To date, Lula has walked a fine line between his supporters' unrealistic expectations and his opponents' unreasonable apprehensions. Nonetheless, for American conservatives, Lula has already become the regional boogeyman. "No matter how much he tries to make his agenda look a pale shade of `pink,' [Lula] is at heart a red Marxist," fulminated Paul M. Weyrich, the chairman of the Free Congress Foundation, in the online version of American Enterprise magazine. With Argentina having defaulted on its loans from the World Bank, anti-privatization protester shaving toppled a Cabinet in Peru, and demonstrators rioting in the streets of Bolivia and Ecuador over the past few months, free-market advocates worry that Latin America is rapidly rejecting hard-won market reforms, undermining the region's already-fragile democracies.
It's a compelling nightmare. But it is fueled more by anecdotes than by hard evidence. Carol Graham and Sandip Sukhtankar of the Brookings Institution, in a recent paper analyzing region-wide public-opinion data, conclude that the people of Latin America "support markets and democracy in general." They are simply "more critical of how they are working," say Graham and Sukhtankar. But neither free markets nor democracy is currently delivering the goods for much of the Latin American public-especially the all-important middle class. So dire conservative predictions of a swing to the left in Latin America could still become a reality if economic conditions in the region do not turnaround soon.
There is no doubt that Latin America is in deep trouble. The regions economy will contract 0.6 percent this year, according to the International Monetary Fund. Latin nations are plagued with inequality, poverty, violence, crime, and corruption. Not surprisingly, people are dissatisfied with the way things are going, and they worry that todays children will be worse off than their parents. Concern about unemployment is on the rise and only one in eight people thinks income distribution is fair.

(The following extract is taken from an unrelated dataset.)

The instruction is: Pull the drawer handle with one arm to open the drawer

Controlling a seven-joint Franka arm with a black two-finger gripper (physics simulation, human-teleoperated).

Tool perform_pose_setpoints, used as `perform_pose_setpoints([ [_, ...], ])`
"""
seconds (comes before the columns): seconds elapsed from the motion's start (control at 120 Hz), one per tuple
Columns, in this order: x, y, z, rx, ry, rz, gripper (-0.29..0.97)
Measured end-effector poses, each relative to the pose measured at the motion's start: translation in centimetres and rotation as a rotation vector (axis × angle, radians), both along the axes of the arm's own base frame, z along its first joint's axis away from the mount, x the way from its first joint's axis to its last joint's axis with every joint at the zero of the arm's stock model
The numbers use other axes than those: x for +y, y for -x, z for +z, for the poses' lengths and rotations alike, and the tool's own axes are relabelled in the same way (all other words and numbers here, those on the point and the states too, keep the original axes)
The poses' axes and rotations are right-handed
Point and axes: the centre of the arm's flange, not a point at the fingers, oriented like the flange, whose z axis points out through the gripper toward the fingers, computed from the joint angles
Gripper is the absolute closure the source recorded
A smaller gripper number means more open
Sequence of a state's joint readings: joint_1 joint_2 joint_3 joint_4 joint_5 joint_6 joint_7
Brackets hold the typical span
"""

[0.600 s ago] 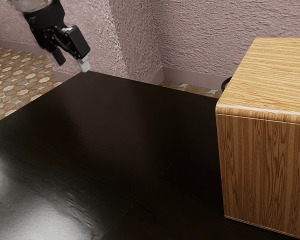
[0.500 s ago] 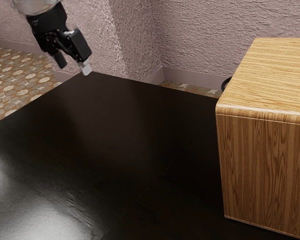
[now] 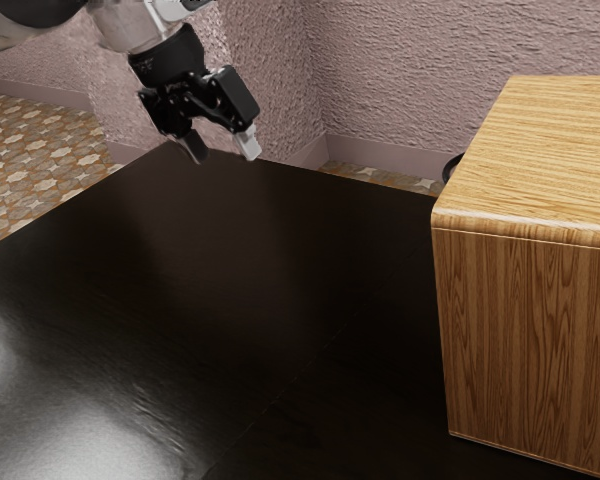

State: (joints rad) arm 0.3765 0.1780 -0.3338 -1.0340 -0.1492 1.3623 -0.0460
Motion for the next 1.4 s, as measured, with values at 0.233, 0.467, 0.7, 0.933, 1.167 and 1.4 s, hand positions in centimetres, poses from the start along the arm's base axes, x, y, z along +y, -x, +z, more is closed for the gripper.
perform_pose_setpoints([
  [0.233, 1.2, -10.8, -4.9, -0.118, 0.245, 0.035, 0.0],
  [0.467, -1.7, -14.1, -7.7, -0.142, 0.332, 0.045, 0.0],
  [0.7, -3.8, -14.3, -8.0, -0.087, 0.49, 0.033, 0.0],
  [0.933, -5.3, -14.2, -8.5, -0.022, 0.548, 0.051, 0.04],
  [1.167, -7.9, -14.1, -8.7, 0.025, 0.569, 0.058, 0.24],
  [1.4, -8.1, -15.7, -11.0, 0.044, 0.597, 0.102, 0.29],
])
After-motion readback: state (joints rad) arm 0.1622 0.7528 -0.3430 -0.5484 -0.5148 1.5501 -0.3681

Yet, despite what intellectuals on the right fear and ideologues on the left avow, Latin Americans generally don't blame their ills on the open markets, foreign investment, and private enterprise that accompanied the regions globalization in recent years. Despite all the economic turmoil, a plurality of people still support a free-market economy, and strong majorities believe in free trade for both their countries and their families. The people feel worse off than they did five years ago, but they remain strongly optimistic about the future.

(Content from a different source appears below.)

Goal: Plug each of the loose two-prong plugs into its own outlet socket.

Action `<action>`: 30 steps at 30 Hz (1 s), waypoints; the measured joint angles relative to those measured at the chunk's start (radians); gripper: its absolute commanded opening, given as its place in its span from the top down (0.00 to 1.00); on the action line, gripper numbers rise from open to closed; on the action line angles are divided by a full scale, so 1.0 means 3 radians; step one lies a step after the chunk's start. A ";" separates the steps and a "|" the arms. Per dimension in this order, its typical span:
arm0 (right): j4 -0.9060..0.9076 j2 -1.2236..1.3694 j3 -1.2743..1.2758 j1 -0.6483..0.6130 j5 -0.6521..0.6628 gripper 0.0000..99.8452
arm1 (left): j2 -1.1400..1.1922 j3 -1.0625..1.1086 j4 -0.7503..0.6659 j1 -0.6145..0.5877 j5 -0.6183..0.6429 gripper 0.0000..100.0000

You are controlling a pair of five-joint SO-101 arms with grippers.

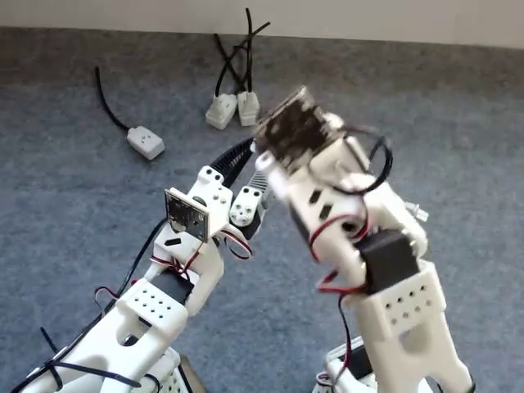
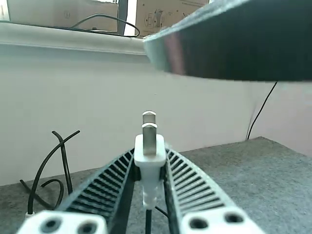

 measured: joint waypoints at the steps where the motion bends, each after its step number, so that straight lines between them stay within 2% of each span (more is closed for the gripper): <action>1: 0.0000 -0.0020 0.0056 -0.0092 0.0015 0.99 | 0.0000 0.0000 0.0000 0.0000 0.0000 0.99; 5: -0.0041 -0.0041 0.0271 -0.0312 0.0194 0.99 | 0.0000 0.0000 0.0000 0.0000 0.0000 0.99; 11: -0.0153 -0.0041 0.0317 -0.0261 0.0240 0.99 | 0.0000 0.0000 0.0000 0.0000 0.0000 0.99; 14: -0.0266 0.0046 0.0338 -0.0061 0.0256 0.99 | 0.0000 0.0000 0.0000 0.0000 0.0000 0.99; 19: -0.0537 0.0660 0.0322 0.0240 0.0261 0.99 | 0.0010 0.0010 0.0005 -0.0020 0.0015 0.99; 30: -0.0557 0.1790 -0.0378 0.1048 0.0292 0.99 | 0.0020 0.0036 0.0010 0.0010 0.0010 0.99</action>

Politically, most Latin Americans are moving right, not left, according to the Latinobarometor, a periodic 17-nation survey of public opinion. Only in Argentina and Peru, said Marta Lagos, director of the Latinobarometro, have the people moved somewhat to the left. In most countries, people define themselves as center-right. As for the future, only in Brazil do the young increasingly see themselves on the left: In 1995, 15 percent thought this way; today, that number is 30 percent.
Contrary to conservatives' fears, support for democracy is up this year in Argentina, Brazil, Mexico, and Venezuela, according to the Latinobarometro, and it is down significantly only in Peru. "I dont think there will be an authoritarian regression," Lagos said. "Think democracies will prevail."

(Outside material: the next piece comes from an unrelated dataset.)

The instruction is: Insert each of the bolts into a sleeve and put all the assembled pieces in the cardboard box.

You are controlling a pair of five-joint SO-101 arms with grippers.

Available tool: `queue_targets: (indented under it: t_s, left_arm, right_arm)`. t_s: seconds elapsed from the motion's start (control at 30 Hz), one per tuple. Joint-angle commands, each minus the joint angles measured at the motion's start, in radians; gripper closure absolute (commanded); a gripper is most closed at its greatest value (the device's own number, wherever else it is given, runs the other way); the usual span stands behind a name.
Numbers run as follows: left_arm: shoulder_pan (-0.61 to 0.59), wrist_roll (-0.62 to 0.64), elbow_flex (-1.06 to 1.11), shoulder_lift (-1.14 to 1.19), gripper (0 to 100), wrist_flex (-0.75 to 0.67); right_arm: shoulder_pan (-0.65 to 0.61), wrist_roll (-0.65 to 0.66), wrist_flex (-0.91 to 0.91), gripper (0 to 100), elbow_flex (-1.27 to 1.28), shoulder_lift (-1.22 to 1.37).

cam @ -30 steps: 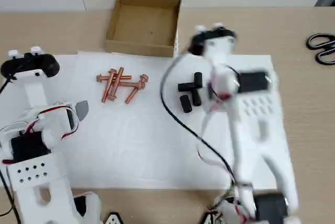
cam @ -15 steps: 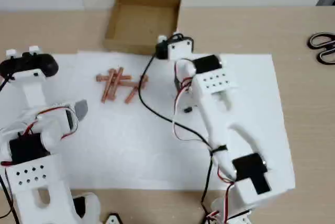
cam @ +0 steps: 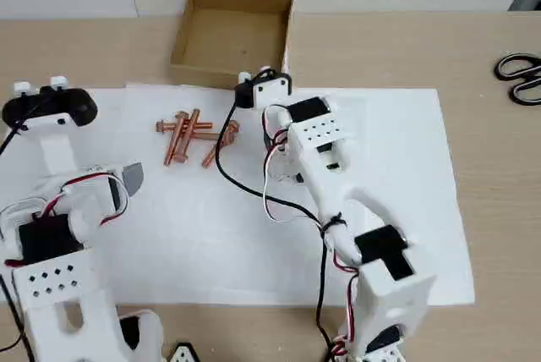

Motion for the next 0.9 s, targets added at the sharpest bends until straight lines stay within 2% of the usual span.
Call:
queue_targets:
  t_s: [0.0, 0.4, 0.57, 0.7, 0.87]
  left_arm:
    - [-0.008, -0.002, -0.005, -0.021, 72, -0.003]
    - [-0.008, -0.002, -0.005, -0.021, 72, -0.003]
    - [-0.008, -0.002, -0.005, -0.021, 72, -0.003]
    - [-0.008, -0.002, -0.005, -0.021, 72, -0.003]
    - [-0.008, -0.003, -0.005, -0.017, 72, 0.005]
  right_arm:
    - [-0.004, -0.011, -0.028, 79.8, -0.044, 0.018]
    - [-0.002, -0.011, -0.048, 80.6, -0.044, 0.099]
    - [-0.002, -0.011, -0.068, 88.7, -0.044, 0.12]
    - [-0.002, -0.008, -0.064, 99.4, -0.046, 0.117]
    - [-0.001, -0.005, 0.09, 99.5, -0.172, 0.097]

But she warns against deriving much solace from these findings. There is a minimalist concept of democracy [in Latin America],"Lagos said. "The less content a democracy has, the more support it has. Venezuelans [whose democratically elected president, Hugo Chavez, rules like an autocrat] are very content. Chileans [who have a vibrant two-party democracy] are very critical."
Moreover, public-opinion data show that economic insecurity and relative income differences are stoking dissatisfaction among middle-income people-the solid core that a democratic, market economy is usually built around. This may be a particular problem for Lula in Brazil, where barely a third of the people currently think democracy is preferable to other kinds of government. "If Lula has not succeeded in the next 14months," Lagos warned, "we will have very serious problems." And with Brazil accounting for nearly a third of the Latin American economy, Lula's economic and political problems will reverberate throughout the region.
For these reasons, Argentina's default is fair warning. If the Bush administration and Wall Street let Lula stew in the economic mess he has inherited-a massive foreign debt that is dragging down the economy-Brazil may feel forced to follow Argentina's route-and U.S. conservatives' worst fears about a tilt to the left throughout Latin America may be realized. If U.S. political leaders and financiers act now to help Lula restructure Brazils debt, public faith in free markets and democracy in Latin America can be sustained. But if Washington and New York drop the ball, they may have only themselves to blame for a lurch to the left in Latin America.